**Try it:**
Keep images out and repeat all data exactly.

**Information provided:**
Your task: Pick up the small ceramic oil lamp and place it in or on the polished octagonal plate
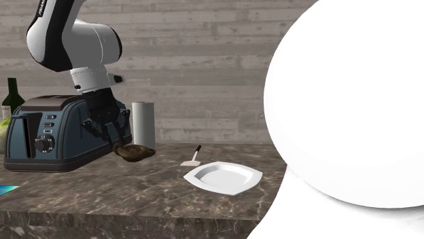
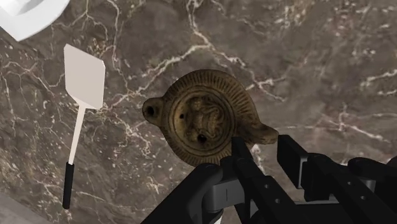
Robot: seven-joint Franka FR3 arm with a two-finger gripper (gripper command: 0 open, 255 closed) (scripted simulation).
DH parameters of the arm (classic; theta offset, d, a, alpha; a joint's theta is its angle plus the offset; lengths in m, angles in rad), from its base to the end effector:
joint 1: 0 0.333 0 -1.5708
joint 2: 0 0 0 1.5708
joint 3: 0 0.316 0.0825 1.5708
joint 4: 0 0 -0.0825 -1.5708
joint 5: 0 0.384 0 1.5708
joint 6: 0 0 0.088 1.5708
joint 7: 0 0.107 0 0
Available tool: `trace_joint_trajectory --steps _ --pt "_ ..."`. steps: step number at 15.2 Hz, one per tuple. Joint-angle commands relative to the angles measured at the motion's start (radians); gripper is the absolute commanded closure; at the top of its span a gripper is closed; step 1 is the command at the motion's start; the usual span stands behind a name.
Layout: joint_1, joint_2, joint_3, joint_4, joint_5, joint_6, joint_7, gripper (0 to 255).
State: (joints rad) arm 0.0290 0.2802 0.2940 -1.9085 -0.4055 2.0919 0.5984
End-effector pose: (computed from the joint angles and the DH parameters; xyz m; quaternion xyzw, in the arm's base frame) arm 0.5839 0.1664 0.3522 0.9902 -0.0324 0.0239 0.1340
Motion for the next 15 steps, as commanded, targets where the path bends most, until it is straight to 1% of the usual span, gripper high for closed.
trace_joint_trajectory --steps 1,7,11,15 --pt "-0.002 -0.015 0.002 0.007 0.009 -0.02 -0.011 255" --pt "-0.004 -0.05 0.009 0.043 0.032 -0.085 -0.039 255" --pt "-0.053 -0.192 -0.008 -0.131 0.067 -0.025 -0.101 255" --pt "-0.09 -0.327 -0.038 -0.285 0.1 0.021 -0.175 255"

**Exercise response:**
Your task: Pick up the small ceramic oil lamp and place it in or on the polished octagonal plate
Robot: seven-joint Franka FR3 arm with a two-finger gripper (gripper command: 0 open, 255 closed) (scripted simulation).
DH parameters of the arm (classic; theta offset, d, a, alpha; a joint's theta is its angle plus the offset; lengths in m, angles in rad), from its base to the end effector:
joint 1: 0 0.333 0 -1.5708
joint 2: 0 0 0 1.5708
joint 3: 0 0.316 0.0825 1.5708
joint 4: 0 0 -0.0825 -1.5708
joint 5: 0 0.384 0 1.5708
joint 6: 0 0 0.088 1.5708
joint 7: 0 0.107 0 0
Available tool: `trace_joint_trajectory --steps _ --pt "_ ..."`. steps: step number at 15.2 Hz, one per tuple. Joint-angle commands relative to the angles measured at the motion's start (radians); gripper is the absolute commanded closure; at the top of its span a gripper is closed; step 1 is the command at the motion's start; the usual span stands behind a name.
Layout: joint_1, joint_2, joint_3, joint_4, joint_5, joint_6, joint_7, gripper (0 to 255).
State: (joints rad) arm 0.0290 0.2802 0.2940 -1.9085 -0.4055 2.0919 0.5984
End-effector pose: (computed from the joint angles and the DH parameters; xyz m; quaternion xyzw, in the arm's base frame) arm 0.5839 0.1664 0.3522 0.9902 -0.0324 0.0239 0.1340
Motion for the next 15 steps, as commanded, targets where the path bends most, until it is straight to 1% of the usual span, gripper high for closed.
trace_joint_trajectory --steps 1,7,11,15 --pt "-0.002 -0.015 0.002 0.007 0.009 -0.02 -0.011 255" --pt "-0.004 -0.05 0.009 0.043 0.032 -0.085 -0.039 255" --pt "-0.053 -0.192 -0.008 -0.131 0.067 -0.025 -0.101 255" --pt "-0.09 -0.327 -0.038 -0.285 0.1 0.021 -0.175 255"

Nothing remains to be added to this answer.